[Dataset excerpts]
━━━━━━━━━━━━━━━━━━━━━━━━━━━━━━

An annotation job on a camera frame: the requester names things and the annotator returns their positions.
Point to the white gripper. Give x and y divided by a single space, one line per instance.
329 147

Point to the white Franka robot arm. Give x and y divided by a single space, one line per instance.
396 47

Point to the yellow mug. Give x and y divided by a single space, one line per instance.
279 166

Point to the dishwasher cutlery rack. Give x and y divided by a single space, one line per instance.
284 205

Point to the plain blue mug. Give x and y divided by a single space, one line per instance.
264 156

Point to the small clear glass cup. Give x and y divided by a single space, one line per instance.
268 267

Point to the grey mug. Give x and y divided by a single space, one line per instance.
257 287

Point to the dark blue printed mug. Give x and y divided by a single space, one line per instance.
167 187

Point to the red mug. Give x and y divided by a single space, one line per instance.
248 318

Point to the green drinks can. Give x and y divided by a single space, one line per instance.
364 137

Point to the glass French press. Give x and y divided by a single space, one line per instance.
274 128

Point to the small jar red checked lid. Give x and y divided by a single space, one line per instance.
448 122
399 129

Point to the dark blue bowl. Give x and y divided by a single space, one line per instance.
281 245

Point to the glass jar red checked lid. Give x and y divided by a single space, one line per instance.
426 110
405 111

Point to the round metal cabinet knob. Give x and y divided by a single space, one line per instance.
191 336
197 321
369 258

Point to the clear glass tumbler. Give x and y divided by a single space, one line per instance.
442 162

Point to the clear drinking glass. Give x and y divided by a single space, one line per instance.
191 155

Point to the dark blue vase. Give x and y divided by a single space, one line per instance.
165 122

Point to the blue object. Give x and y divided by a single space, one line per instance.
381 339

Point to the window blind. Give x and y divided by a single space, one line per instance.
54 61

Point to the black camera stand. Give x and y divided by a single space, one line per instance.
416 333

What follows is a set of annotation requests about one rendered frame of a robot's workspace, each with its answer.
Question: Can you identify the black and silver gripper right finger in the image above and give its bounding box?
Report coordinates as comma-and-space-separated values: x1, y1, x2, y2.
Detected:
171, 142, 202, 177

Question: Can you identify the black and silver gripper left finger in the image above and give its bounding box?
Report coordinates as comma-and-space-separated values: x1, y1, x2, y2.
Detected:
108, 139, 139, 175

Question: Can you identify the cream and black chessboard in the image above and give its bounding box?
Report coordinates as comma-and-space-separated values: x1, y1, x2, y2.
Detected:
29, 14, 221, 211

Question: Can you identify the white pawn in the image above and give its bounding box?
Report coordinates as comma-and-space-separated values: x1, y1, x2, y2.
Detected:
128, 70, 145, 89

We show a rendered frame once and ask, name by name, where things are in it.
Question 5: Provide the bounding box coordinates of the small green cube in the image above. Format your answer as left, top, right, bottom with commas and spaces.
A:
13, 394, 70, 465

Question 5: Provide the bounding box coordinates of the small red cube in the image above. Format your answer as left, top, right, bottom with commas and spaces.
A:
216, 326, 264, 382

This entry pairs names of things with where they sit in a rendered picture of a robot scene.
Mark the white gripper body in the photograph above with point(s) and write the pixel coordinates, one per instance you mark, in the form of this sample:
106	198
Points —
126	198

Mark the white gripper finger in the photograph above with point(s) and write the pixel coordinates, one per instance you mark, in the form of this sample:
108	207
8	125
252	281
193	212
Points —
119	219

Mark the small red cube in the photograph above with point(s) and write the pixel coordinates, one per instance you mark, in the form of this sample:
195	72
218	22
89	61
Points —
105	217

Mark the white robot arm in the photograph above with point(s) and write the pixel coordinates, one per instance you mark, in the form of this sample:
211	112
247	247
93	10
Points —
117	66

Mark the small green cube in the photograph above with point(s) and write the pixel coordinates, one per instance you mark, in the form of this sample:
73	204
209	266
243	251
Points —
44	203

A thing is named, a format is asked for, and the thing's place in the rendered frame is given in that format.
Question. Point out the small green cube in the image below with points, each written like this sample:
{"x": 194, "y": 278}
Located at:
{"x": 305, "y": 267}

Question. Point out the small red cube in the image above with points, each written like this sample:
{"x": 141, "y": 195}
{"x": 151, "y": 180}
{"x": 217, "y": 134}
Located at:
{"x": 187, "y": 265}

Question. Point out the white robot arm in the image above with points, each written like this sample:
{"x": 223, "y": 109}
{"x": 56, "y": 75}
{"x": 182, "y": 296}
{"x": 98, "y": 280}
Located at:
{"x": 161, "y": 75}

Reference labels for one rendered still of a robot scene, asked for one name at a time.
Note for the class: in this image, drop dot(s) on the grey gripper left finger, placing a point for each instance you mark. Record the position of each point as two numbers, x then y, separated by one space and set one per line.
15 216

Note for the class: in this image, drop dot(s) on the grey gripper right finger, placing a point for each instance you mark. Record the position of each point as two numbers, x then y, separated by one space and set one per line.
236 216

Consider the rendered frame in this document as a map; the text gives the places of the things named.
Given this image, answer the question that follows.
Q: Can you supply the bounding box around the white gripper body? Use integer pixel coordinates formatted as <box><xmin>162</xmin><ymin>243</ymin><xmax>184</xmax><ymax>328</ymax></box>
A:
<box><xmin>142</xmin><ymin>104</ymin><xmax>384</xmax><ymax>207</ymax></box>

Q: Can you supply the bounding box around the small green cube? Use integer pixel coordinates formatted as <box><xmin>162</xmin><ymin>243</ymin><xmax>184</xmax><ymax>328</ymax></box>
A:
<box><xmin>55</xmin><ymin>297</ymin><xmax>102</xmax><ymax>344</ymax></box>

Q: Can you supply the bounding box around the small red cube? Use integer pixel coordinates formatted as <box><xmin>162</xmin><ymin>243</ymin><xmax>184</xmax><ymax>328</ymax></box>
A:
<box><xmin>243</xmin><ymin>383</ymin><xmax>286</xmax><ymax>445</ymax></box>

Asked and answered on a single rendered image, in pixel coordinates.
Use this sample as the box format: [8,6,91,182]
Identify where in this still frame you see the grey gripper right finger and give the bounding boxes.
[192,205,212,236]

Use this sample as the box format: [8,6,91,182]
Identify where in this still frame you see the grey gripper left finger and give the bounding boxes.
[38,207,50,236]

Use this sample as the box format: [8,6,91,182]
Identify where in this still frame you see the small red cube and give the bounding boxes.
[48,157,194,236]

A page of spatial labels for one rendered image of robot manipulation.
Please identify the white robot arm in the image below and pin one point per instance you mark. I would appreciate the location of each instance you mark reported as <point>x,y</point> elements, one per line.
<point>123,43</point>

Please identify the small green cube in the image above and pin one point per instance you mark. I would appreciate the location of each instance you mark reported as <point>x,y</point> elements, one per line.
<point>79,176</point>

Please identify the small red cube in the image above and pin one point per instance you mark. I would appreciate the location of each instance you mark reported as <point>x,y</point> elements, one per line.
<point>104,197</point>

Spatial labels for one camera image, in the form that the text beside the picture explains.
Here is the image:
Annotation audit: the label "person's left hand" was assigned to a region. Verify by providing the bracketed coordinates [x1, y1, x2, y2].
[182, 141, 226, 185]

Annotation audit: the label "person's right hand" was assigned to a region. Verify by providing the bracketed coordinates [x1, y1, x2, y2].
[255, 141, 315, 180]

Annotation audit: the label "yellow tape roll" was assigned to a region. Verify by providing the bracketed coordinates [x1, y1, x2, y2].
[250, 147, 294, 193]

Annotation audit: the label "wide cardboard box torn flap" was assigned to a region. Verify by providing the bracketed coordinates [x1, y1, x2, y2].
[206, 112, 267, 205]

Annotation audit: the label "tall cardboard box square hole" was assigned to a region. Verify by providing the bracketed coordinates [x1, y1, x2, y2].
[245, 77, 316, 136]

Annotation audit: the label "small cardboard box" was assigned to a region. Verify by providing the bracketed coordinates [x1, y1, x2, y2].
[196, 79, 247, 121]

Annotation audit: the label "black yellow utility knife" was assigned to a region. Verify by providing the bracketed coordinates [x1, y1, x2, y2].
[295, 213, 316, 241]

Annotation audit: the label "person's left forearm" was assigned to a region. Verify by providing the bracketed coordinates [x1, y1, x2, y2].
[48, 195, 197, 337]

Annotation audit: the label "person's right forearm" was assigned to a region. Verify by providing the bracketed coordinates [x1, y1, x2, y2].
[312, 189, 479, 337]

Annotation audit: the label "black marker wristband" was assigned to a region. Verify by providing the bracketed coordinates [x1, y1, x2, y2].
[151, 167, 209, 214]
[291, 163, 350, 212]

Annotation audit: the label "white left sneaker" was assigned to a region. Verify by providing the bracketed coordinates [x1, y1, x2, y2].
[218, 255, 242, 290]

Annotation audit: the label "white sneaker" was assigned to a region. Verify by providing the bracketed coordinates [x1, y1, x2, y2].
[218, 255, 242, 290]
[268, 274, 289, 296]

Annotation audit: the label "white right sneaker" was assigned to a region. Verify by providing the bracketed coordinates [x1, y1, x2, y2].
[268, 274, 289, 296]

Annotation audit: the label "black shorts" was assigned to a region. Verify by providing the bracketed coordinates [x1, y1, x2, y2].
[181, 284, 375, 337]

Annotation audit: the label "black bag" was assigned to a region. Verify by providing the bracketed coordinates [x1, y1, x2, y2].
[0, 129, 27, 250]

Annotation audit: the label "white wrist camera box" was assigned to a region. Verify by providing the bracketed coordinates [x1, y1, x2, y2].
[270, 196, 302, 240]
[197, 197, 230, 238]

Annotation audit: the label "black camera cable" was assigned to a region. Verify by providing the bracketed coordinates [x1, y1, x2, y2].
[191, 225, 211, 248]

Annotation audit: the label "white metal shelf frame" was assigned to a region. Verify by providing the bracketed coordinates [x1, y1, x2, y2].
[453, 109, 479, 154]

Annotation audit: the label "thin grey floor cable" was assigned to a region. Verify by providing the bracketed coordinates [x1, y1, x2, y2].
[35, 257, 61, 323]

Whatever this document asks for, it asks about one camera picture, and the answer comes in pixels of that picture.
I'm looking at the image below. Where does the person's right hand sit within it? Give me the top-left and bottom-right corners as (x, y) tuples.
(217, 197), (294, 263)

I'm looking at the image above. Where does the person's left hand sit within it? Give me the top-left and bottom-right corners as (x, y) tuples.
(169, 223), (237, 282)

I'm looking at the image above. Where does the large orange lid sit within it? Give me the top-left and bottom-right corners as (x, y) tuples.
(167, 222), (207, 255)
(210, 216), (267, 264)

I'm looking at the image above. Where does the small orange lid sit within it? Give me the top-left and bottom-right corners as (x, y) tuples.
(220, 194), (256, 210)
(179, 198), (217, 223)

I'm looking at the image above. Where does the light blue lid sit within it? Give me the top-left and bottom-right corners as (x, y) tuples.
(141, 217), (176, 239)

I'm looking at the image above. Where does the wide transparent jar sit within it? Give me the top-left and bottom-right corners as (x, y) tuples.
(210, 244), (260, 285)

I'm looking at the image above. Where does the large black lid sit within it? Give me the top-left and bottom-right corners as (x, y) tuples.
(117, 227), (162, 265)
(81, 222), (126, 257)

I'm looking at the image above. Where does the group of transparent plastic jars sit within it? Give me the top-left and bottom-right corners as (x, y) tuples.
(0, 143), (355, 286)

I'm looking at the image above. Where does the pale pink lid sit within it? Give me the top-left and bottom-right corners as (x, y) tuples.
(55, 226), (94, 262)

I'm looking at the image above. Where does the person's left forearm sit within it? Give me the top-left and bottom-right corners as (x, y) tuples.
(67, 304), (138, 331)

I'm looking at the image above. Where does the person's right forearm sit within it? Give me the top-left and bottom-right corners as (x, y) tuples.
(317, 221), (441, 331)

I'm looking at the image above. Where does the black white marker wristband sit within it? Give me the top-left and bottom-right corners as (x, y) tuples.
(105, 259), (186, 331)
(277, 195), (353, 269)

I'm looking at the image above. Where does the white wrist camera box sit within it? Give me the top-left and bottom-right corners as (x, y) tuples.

━━━━━━━━━━━━━━━━━━━━━━━━━━━━━━

→ Goal of the exercise
Reproduce every line of the records containing the string "around".

→ Task solution
Q: Can you supply the bounding box around the white gripper body? Use integer pixel coordinates formatted as <box><xmin>162</xmin><ymin>243</ymin><xmax>184</xmax><ymax>328</ymax></box>
Q: Can you supply the bounding box around the small green cube? Use integer pixel coordinates formatted as <box><xmin>162</xmin><ymin>243</ymin><xmax>184</xmax><ymax>328</ymax></box>
Q: Can you supply the bounding box around the small red cube? Use integer pixel coordinates formatted as <box><xmin>162</xmin><ymin>243</ymin><xmax>184</xmax><ymax>328</ymax></box>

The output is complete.